Exercise
Count lines, not occurrences: report how many lines in the records hold the string "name", and nothing else.

Dataset records:
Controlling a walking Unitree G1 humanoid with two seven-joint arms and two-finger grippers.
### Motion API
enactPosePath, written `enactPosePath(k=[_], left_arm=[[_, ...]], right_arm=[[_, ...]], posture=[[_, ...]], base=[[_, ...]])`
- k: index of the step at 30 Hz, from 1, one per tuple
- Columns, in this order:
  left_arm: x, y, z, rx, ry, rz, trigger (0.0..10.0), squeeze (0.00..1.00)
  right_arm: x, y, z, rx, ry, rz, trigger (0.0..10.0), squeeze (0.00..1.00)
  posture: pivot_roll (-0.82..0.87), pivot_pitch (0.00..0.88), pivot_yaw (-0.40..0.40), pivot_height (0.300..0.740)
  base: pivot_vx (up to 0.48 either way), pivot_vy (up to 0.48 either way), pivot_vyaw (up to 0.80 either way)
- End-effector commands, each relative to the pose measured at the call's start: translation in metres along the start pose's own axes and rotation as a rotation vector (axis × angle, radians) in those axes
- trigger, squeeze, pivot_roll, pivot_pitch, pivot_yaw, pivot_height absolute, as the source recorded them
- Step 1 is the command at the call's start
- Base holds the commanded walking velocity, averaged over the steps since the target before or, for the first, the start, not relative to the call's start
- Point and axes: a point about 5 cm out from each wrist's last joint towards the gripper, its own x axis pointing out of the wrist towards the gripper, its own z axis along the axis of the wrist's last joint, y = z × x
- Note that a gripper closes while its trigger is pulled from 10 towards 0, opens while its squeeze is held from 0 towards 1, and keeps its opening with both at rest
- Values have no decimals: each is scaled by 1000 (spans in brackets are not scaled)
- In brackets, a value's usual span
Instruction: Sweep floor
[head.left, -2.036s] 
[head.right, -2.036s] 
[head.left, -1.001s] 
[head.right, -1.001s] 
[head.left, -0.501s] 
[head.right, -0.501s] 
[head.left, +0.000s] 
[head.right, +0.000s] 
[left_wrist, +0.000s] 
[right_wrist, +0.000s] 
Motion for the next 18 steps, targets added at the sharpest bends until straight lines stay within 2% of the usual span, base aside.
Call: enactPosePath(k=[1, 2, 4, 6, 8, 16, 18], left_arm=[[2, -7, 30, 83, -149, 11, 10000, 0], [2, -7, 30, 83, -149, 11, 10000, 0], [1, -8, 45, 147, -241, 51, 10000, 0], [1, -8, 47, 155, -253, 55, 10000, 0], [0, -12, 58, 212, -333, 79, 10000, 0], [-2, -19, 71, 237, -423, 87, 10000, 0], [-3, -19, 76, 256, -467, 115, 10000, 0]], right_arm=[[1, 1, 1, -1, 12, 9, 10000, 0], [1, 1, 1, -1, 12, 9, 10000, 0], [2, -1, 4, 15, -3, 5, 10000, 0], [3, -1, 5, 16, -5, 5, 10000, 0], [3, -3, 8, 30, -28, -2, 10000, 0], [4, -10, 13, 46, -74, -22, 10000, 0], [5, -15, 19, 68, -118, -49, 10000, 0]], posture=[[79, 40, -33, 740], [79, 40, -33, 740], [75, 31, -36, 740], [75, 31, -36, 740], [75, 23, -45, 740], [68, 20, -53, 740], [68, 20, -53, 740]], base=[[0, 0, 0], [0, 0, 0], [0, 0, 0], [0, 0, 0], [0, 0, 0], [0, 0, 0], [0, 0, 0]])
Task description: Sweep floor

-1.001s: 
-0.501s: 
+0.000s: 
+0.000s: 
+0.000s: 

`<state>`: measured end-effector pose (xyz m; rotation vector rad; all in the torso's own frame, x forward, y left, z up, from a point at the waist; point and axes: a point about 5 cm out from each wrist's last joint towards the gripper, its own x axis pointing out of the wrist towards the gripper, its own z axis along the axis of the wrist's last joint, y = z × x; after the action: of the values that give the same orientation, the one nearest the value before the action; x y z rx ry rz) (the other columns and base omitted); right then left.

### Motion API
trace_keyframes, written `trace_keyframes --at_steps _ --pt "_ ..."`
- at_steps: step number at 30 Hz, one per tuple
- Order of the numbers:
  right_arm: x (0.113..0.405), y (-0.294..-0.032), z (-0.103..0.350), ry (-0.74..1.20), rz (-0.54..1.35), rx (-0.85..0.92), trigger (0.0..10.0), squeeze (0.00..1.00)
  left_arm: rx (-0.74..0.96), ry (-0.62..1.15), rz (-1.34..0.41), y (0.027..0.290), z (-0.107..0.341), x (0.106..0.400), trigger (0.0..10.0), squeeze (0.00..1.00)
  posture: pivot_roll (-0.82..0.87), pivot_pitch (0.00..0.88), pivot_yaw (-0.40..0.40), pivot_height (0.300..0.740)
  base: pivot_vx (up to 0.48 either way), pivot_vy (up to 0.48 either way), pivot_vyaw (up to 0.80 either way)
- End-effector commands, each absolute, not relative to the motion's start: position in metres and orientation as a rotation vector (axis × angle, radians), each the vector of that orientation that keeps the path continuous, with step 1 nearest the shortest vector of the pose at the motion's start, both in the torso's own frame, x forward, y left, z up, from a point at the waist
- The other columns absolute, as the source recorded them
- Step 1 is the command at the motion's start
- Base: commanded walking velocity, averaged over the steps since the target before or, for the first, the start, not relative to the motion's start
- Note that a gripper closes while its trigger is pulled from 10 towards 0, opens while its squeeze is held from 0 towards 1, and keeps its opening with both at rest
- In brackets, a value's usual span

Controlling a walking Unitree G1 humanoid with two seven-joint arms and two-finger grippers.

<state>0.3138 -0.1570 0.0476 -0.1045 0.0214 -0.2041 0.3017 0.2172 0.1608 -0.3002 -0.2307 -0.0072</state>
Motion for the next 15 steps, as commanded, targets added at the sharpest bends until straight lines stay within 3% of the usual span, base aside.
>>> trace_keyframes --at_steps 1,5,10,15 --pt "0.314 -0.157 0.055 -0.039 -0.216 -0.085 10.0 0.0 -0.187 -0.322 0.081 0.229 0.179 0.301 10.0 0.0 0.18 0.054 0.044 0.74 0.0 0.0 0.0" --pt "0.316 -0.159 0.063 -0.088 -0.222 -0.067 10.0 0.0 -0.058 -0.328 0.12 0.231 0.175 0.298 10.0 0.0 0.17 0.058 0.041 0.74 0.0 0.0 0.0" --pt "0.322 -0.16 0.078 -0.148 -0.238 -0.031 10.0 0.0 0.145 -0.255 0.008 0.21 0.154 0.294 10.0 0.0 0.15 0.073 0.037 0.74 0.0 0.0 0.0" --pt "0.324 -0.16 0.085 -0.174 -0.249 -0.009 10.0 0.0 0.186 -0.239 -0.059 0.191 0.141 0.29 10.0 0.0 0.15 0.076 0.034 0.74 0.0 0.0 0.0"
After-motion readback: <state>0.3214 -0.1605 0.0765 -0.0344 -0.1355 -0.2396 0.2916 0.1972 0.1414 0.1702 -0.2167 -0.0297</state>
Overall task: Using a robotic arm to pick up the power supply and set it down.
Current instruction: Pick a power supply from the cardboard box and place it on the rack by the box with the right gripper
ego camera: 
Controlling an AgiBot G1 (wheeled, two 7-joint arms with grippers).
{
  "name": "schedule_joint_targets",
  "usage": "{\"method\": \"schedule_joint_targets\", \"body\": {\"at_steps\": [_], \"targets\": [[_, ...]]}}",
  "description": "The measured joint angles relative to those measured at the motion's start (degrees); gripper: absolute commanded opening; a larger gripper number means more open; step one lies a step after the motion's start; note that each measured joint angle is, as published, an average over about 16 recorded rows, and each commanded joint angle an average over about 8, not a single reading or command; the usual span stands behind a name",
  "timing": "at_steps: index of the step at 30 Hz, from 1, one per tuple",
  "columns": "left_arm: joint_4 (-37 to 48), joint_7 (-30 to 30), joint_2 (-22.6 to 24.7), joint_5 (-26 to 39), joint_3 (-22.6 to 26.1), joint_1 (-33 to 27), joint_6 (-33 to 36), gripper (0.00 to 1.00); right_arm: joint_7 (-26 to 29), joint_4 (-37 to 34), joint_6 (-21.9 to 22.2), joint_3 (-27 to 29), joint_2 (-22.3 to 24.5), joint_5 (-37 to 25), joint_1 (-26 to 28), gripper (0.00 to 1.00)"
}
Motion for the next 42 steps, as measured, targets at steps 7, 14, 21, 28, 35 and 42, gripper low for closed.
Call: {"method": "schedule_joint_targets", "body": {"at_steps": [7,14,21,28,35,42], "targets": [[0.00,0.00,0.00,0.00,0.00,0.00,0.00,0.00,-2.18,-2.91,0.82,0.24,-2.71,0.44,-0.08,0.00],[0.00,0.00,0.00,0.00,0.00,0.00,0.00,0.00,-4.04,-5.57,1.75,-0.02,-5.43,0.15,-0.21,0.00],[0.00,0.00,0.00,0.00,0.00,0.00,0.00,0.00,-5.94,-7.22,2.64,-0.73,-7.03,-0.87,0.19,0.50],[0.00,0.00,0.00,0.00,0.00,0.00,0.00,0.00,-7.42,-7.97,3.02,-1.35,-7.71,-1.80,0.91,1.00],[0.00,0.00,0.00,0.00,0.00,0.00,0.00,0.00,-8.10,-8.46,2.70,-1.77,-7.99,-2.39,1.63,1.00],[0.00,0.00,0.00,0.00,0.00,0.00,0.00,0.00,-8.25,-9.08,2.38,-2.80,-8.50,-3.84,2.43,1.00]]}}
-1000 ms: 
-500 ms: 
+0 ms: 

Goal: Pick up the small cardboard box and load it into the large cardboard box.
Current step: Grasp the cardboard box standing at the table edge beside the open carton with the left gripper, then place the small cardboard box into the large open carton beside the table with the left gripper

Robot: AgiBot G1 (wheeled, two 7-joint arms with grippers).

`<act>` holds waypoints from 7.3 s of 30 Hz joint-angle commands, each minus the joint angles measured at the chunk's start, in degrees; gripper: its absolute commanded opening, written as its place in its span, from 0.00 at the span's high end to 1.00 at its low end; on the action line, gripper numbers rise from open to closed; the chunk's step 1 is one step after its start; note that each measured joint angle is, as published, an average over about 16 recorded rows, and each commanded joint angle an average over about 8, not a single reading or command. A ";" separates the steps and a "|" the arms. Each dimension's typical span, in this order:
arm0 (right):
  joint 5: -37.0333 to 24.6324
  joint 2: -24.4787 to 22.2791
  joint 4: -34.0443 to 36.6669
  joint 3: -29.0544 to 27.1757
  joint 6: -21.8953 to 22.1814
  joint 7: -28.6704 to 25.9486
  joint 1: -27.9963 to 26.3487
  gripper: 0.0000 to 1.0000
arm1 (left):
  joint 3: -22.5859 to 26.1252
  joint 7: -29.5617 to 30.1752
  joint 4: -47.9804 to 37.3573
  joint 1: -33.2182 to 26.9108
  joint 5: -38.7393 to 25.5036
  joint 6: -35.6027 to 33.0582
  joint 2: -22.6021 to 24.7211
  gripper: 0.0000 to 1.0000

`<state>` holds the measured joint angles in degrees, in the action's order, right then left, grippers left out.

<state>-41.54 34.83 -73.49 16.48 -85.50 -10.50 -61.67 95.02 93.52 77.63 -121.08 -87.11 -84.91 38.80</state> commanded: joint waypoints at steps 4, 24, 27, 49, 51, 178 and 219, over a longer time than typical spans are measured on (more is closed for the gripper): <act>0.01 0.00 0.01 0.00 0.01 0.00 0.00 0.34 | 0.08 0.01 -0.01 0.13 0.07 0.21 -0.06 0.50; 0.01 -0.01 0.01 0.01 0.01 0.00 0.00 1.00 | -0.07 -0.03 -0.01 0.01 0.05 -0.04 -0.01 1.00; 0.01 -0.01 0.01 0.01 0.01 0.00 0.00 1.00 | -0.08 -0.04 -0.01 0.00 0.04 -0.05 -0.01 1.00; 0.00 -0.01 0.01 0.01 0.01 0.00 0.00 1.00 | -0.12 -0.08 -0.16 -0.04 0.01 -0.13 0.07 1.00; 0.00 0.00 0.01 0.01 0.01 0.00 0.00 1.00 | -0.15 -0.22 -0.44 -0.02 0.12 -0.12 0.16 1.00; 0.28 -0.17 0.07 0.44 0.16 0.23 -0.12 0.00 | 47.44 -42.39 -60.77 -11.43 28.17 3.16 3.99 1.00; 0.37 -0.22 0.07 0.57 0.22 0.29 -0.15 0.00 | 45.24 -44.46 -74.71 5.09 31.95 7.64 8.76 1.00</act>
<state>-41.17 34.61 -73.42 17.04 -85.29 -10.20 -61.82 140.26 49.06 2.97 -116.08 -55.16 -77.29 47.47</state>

Answer for this exercise
2